▸ **PROBLEM DETAILS**: Your reply should restate the lines from the top of the entries through the line containing "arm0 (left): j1" word for word, with no pictures.

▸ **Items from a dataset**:
──────────────────────────────

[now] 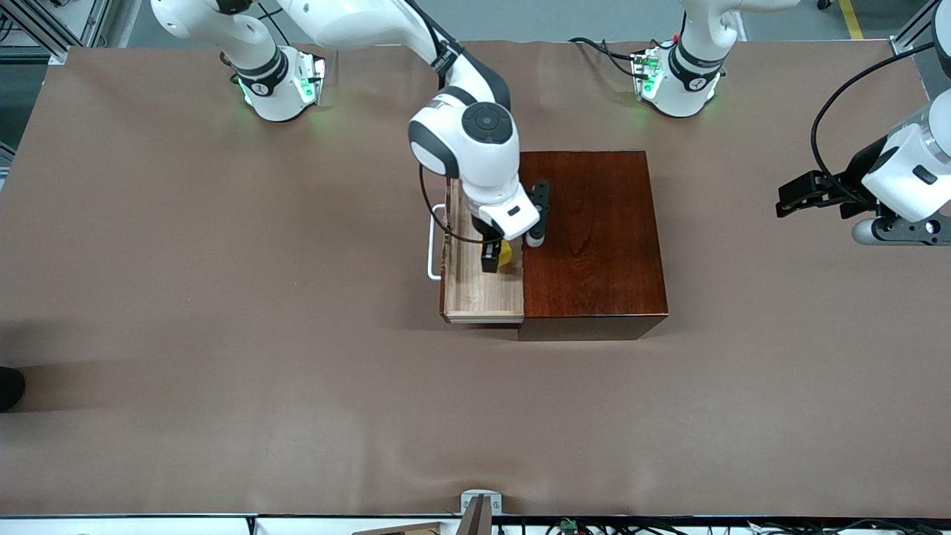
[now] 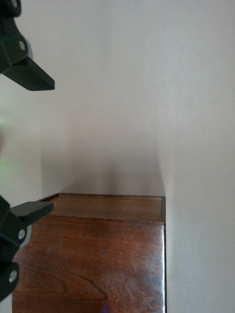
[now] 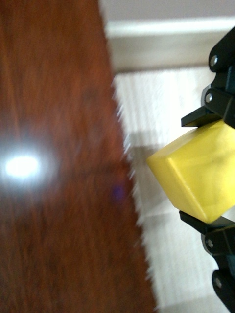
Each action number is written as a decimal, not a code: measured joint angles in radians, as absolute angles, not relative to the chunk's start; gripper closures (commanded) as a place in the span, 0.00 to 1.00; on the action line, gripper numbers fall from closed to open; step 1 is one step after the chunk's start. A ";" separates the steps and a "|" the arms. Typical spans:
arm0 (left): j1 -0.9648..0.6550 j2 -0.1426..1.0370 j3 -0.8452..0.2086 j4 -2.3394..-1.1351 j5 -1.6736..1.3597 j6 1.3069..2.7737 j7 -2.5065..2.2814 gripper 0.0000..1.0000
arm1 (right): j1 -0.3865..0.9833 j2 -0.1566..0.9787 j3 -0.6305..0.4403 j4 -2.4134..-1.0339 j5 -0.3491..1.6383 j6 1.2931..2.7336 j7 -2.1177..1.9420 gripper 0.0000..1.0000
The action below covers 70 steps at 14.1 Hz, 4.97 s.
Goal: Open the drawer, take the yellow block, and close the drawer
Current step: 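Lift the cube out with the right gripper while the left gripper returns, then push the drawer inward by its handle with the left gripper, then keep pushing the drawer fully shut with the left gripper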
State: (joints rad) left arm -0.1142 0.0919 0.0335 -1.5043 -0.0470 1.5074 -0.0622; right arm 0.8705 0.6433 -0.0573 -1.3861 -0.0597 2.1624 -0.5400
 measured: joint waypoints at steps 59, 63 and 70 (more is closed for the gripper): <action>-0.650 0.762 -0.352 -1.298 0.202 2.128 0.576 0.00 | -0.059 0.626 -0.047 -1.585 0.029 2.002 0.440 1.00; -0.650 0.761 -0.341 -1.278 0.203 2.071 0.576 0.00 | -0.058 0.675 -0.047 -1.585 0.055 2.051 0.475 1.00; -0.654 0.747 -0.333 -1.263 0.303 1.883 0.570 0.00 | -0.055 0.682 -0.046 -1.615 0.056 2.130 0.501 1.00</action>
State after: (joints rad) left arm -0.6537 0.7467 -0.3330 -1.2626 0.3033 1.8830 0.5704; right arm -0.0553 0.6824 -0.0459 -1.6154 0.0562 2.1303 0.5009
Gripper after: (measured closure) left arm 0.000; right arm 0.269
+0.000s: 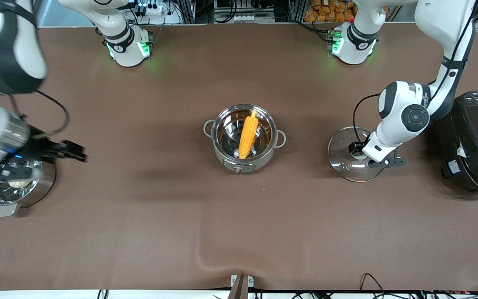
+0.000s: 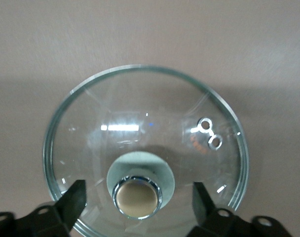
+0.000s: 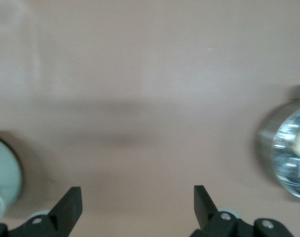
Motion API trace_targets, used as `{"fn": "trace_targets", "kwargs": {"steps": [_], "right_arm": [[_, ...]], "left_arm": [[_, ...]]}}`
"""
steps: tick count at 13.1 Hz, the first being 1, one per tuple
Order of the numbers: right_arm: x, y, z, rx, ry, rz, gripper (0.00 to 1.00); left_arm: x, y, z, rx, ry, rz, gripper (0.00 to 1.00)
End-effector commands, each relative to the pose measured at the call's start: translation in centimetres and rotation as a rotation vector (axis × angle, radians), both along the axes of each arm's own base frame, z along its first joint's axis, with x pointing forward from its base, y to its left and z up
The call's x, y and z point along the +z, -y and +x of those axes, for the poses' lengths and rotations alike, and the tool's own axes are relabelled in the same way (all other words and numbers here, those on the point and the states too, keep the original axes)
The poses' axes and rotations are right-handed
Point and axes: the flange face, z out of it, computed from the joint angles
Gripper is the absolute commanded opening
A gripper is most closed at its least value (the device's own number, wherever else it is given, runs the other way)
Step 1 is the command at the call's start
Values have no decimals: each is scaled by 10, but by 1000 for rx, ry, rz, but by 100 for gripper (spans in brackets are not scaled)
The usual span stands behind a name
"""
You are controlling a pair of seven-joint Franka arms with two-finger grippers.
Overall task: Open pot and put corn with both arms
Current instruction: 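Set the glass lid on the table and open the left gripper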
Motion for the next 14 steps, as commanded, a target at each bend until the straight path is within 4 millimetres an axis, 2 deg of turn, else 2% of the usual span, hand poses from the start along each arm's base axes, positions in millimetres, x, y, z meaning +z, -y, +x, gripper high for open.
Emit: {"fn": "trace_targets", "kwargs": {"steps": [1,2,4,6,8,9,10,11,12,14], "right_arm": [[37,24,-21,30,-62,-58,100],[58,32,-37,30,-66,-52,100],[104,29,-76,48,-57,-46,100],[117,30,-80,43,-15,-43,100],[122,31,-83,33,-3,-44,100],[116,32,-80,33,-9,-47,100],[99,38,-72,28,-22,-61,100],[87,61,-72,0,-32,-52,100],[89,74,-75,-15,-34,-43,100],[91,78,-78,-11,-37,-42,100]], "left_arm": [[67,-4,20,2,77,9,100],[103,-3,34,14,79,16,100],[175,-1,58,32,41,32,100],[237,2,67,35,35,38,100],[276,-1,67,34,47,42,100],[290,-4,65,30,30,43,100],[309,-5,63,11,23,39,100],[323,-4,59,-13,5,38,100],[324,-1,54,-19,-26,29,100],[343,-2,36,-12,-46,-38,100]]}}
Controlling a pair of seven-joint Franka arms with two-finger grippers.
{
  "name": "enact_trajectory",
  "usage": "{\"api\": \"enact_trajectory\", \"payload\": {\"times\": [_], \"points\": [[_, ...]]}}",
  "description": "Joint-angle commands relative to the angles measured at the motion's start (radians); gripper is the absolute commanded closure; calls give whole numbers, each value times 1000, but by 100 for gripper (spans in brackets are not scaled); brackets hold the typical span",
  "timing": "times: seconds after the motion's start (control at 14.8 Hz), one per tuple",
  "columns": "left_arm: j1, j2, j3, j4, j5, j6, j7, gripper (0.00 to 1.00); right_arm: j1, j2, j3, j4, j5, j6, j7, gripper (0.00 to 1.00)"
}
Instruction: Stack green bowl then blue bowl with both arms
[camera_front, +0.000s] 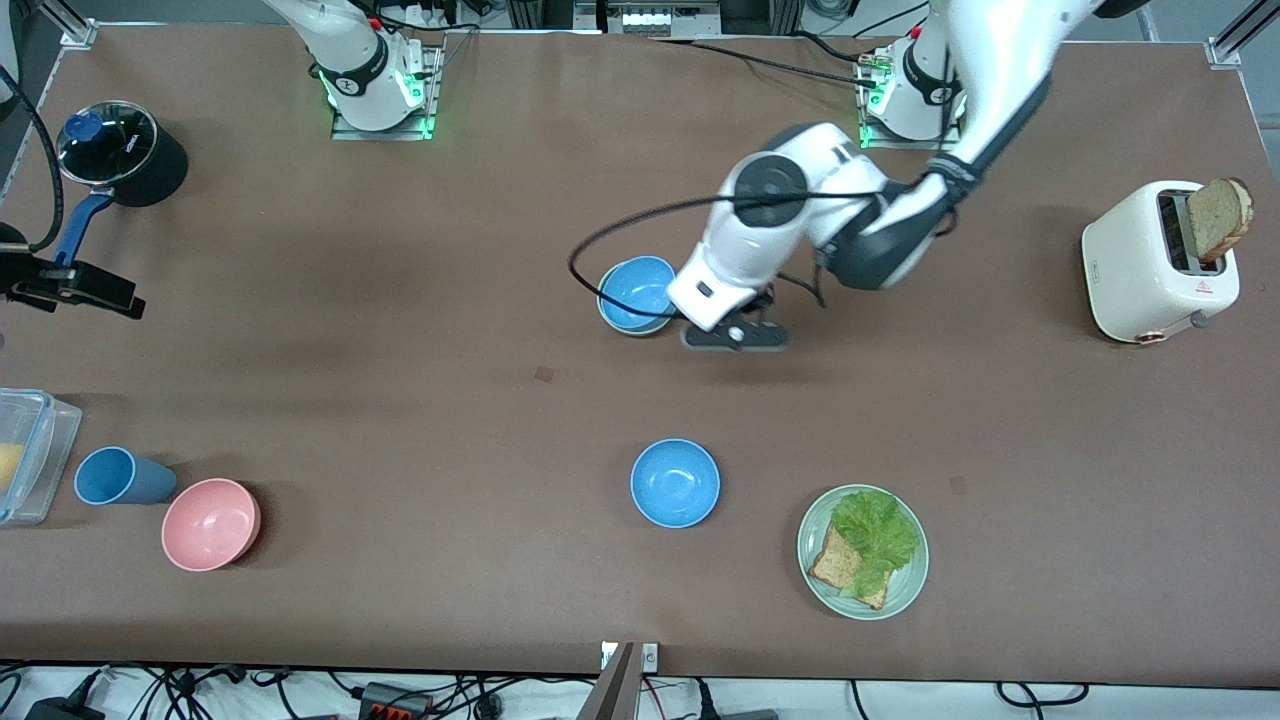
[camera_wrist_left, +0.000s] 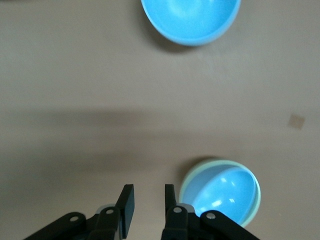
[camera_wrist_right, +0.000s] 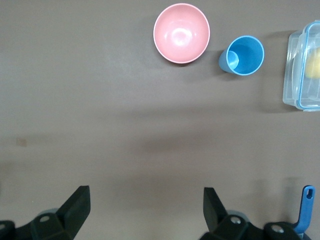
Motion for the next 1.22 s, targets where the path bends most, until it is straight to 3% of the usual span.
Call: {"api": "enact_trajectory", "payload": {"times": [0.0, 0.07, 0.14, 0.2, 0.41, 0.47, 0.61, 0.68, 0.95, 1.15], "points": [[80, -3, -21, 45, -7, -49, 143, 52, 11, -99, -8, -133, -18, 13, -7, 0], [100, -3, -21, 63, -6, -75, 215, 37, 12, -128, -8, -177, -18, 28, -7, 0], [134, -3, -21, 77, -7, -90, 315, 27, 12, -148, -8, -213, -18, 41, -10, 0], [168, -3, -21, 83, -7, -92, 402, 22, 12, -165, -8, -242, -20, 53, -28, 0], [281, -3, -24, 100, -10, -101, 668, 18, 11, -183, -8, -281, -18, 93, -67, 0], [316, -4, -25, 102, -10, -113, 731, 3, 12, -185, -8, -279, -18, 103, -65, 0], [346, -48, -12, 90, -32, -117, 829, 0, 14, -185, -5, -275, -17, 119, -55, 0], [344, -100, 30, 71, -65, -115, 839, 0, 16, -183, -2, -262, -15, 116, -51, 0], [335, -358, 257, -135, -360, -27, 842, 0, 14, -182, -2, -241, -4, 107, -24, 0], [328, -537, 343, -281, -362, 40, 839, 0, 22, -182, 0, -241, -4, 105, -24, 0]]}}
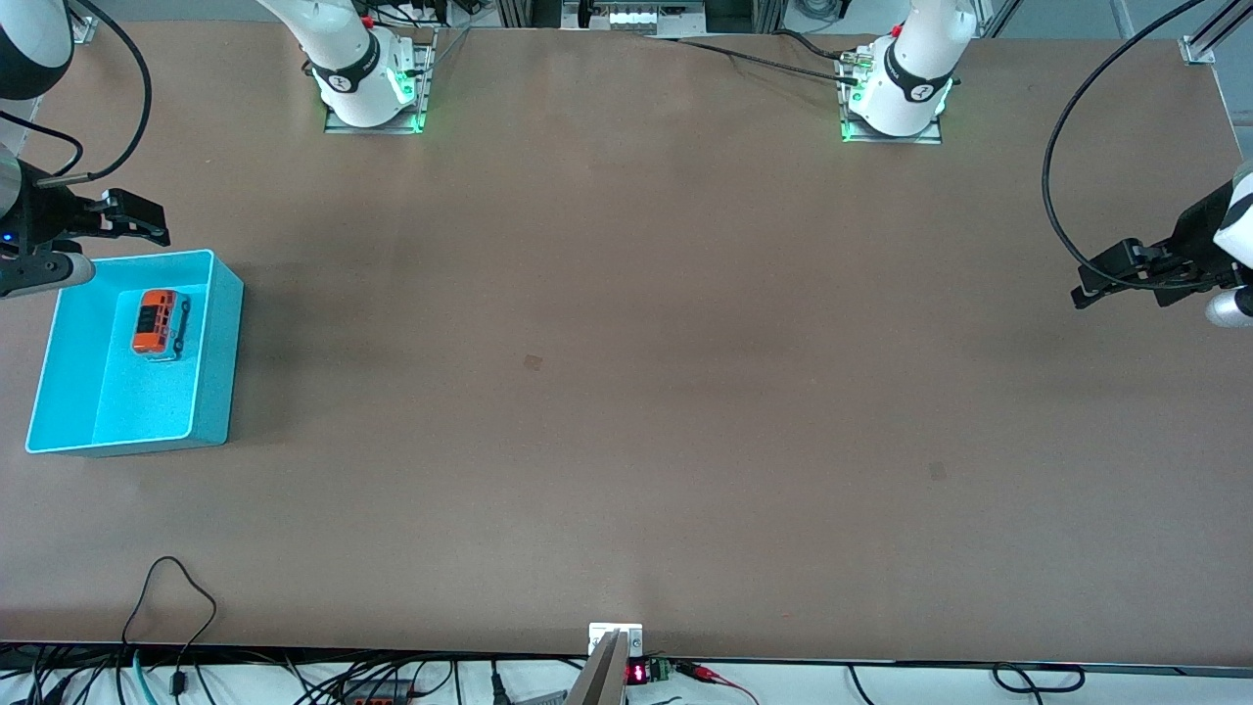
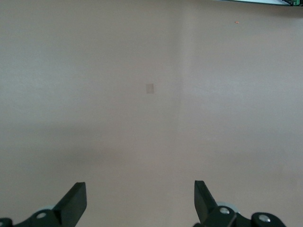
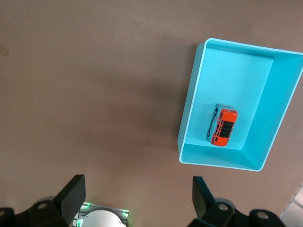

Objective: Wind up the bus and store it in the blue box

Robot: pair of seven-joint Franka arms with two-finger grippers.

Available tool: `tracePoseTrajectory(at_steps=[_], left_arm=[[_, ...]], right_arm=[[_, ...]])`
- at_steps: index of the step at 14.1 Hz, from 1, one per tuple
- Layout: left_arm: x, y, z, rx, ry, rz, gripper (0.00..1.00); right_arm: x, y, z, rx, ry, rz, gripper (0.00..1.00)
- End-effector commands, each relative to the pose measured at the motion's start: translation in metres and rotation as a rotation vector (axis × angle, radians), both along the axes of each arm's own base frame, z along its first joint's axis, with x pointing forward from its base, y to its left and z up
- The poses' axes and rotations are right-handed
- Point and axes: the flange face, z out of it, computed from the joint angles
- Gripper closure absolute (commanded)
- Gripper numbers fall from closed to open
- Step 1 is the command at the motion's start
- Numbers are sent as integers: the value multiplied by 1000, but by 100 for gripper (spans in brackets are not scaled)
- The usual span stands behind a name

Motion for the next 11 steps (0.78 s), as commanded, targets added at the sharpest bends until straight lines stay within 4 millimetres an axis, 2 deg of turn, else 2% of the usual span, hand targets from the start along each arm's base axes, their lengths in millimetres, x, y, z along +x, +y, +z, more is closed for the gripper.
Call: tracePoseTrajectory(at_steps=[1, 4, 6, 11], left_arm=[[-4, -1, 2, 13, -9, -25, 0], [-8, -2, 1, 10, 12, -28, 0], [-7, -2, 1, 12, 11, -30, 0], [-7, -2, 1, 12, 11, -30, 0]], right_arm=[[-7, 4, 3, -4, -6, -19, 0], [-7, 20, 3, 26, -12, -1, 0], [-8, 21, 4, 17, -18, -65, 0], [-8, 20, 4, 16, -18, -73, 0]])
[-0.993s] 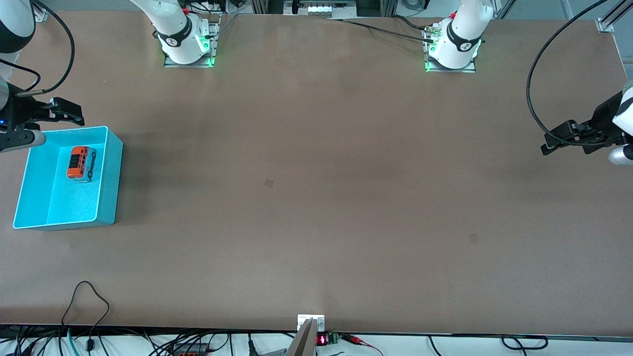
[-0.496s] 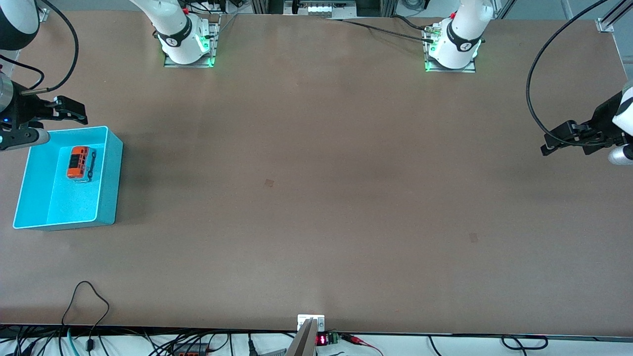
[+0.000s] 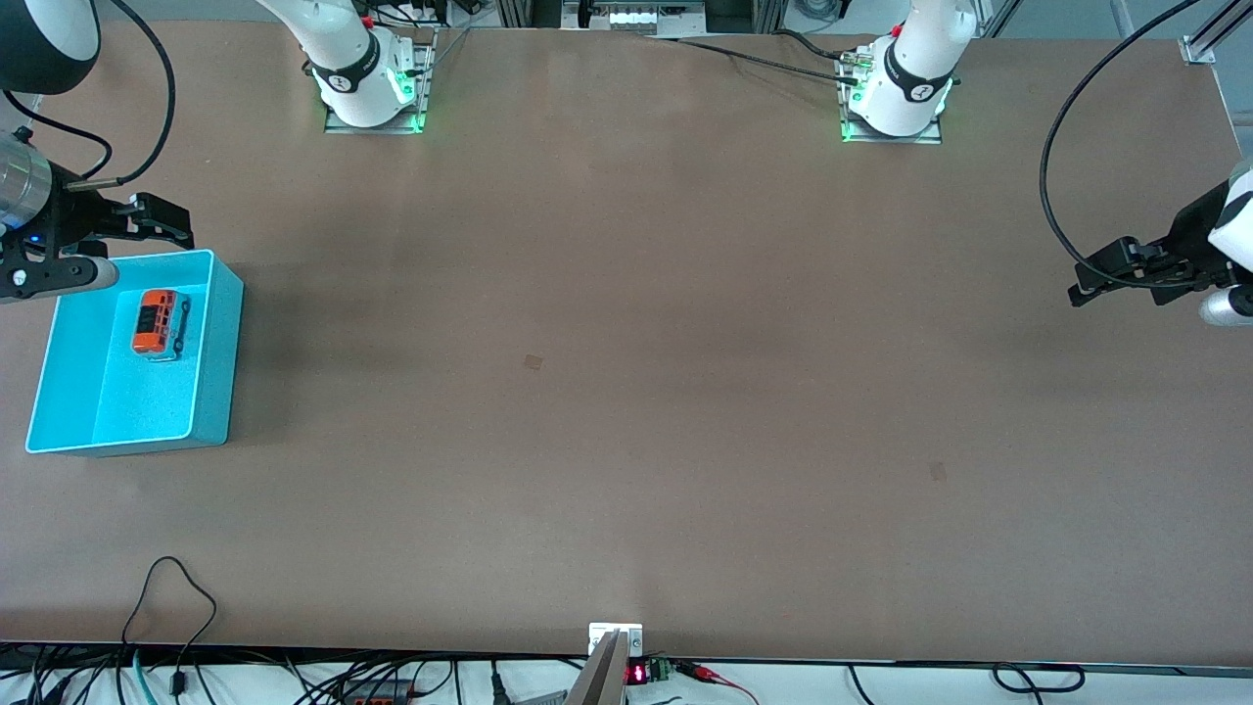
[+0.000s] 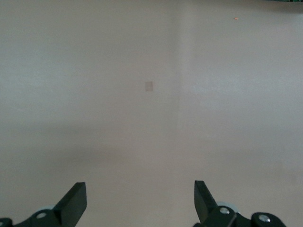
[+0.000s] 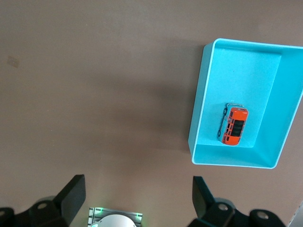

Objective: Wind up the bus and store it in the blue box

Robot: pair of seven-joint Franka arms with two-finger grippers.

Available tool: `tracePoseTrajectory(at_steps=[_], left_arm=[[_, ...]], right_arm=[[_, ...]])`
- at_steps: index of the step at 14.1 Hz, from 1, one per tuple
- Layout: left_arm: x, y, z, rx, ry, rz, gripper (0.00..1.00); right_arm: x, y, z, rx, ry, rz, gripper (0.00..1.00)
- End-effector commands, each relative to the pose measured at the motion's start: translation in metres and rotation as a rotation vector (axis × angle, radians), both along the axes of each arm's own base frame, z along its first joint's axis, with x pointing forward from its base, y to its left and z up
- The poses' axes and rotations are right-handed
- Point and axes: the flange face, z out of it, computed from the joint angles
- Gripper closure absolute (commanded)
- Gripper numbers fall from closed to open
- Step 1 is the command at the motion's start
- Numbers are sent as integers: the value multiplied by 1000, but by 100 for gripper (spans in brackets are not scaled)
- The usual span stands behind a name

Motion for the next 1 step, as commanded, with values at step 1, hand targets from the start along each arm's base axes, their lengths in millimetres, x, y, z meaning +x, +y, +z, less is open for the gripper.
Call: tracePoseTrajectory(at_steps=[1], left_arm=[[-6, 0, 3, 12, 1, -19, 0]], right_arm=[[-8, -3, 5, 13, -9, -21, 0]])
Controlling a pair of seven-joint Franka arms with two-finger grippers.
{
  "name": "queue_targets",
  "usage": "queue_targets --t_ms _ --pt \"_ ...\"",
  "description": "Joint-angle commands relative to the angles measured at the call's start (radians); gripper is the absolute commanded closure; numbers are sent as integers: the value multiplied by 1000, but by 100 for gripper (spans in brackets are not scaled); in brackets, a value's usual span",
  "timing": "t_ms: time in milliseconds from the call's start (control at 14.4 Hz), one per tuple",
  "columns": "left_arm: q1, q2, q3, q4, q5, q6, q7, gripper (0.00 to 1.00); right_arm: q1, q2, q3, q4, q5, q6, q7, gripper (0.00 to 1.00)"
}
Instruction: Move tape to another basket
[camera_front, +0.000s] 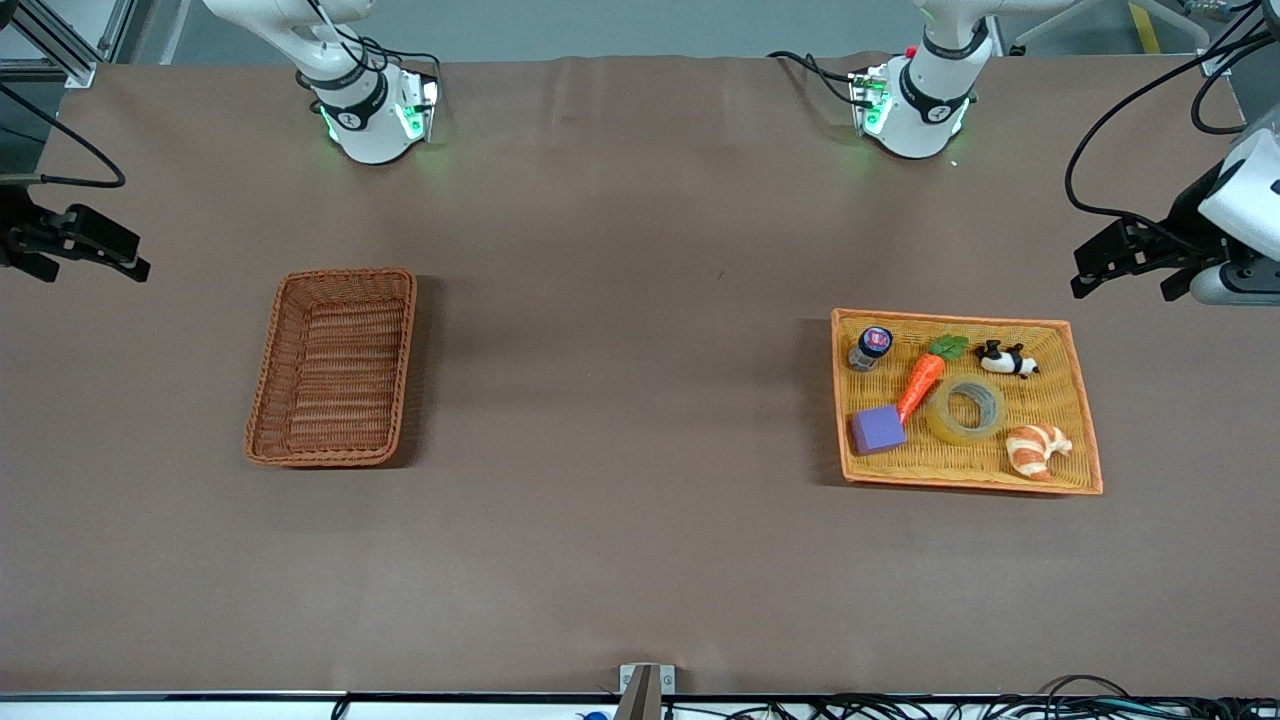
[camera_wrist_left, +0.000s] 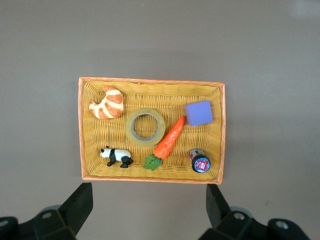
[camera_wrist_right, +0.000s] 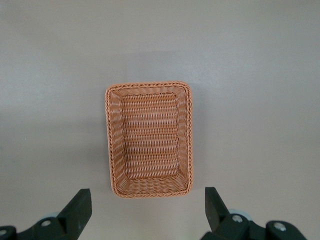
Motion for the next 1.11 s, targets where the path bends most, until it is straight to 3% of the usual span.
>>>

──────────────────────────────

▸ **RESULT**:
[now] 
[now] 
[now] 
Each action number is written as a decimal, not a code: measured joint angles in radians, as absolute angles, not relative to the chunk's start; gripper closures (commanded) as a place in the span, 0.00 to 1.00; on the action line, gripper numbers fall from closed to open; step 1 is one step after the chunk's start. A ";" separates the steps and a "|" the arms. Typical spans:
arm0 (left): j1 -0.9648..0.6550 j2 -0.1426..1.0370 j3 -0.8452..0.2086 j4 -2.3394..-1.1351 j5 -1.6736..1.3597 j6 1.3069..2.7737 j7 -2.5065..2.2814 gripper 0.0000..1.0000

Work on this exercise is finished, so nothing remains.